SuaraSumut.id - Masjid Raya Baiturrahman, Banda Aceh, menjadi salah satu destinasi wisata populer khususnya saat Hari Raya Idulfitri 2024.
"Kebanyakan wisatawan singgah untuk beribadah maupun menjadikan tempat berkumpul bersama keluarga," kata Kepala UPTD Masjid Raya Baiturrahman, Saifan Nur, melansir Antara, Sabtu (13/4/2024).
Setiap lebaran jumlah pengunjung ke Masjid Raya Baiturrahman bisa mencapai 2.500 orang per harinya.
"Tahun ini perkiraannya akan sama karena banyak pelancong yang dari berbagai daerah maupun pinggiran Banda Aceh yang datang," ujarnya.
Yuni warga asal Makassar mengatakan Masjid Raya Baiturrahman menjadi lokasi wisata yang tidak boleh dilewatkan ketika berliburan ke Banda Aceh.
"Rasanya tidak afdal kalau belum kesini (red-Masjid Raya Baiturrahman), ada sebuah kebanggaan kalau sudah menginjakan kaki di sini," ungkapnya.
Hal senada dikatakan Saniah, warga Meulaboh.
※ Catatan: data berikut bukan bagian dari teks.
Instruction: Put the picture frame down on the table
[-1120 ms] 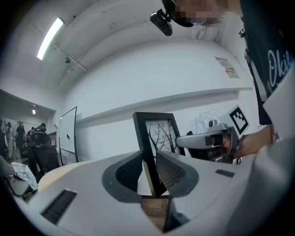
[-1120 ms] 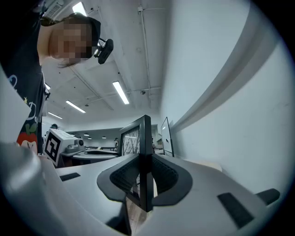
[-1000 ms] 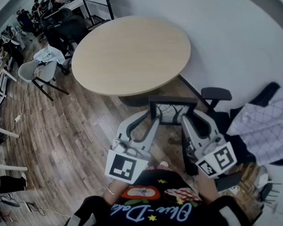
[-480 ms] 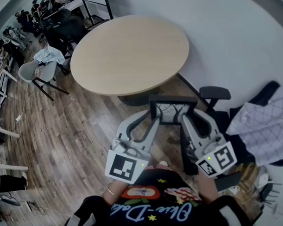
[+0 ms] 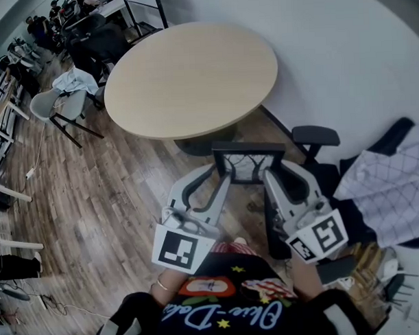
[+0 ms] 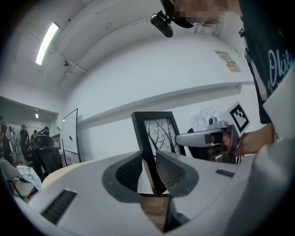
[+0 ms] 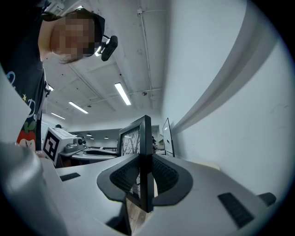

Dirinya mengaku hampir setiap menghabiskan waktu bersama dengan keluarga di masjid ini.
"Di sini suasananya adem, dan sangat cocok untuk mengisi liburan bersama keluarga," katanya.
Diketahui, Masjid Baiturrahman adalah masjid bersejarah yang berada di Kota Banda Aceh. Masjid ini dibangun pada tahun 1879 dan merupakan simbol agama, budaya, semangat, kekuatan, perjuangan dan nasionalisme rakyat Aceh.
Masjid ini menjadi landmark Kota Banda Aceh sejak era Kesultanan Aceh dan selamat dari amukan bencana gempa dan tsunami 26 Desember 2004 silam.
Sejarah Raya Baiturrahman
Awalnya masjid ini dibangun pada tahun 1612 di masa pemerintahan Sultan Iskandar Muda. Ada juga yang mengatakan, bahwa masjid yang asli dibangun lebih awal pada tahun 1292 oleh Sultan Alaidin Mahmudsyah.
Pada saat itu status masjid ini sebagai masjid kerajaan yang menampilkan atap jerami berlapis-lapis yang merupakan fitur khas arsitektur Aceh.
Saat kolonial Hindia Belanda menyerang Kesultanan Aceh pada tanggal 10 April 1873, masyarakat Aceh menggunakan bangunan masjid yang asli sebagai benteng pertempuran, dan menyerang pasukan Kerajaan Belanda dari dalam masjid.
Pasukan Kerajaan Belanda membalas dengan menembakkan suar ke atap jerami masjid, yang menyebabkan masjid terbakar. Ibadah salat dan lainnya saat itu direlokasi ke Masjid Baiturrahim Ulee Lheue.
Jenderal Van Swieten pun menjanjikan pemimpin lokal bahwa dia akan membangun kembali masjid dan menciptakan tempat yang hangat untuk permintaan maaf.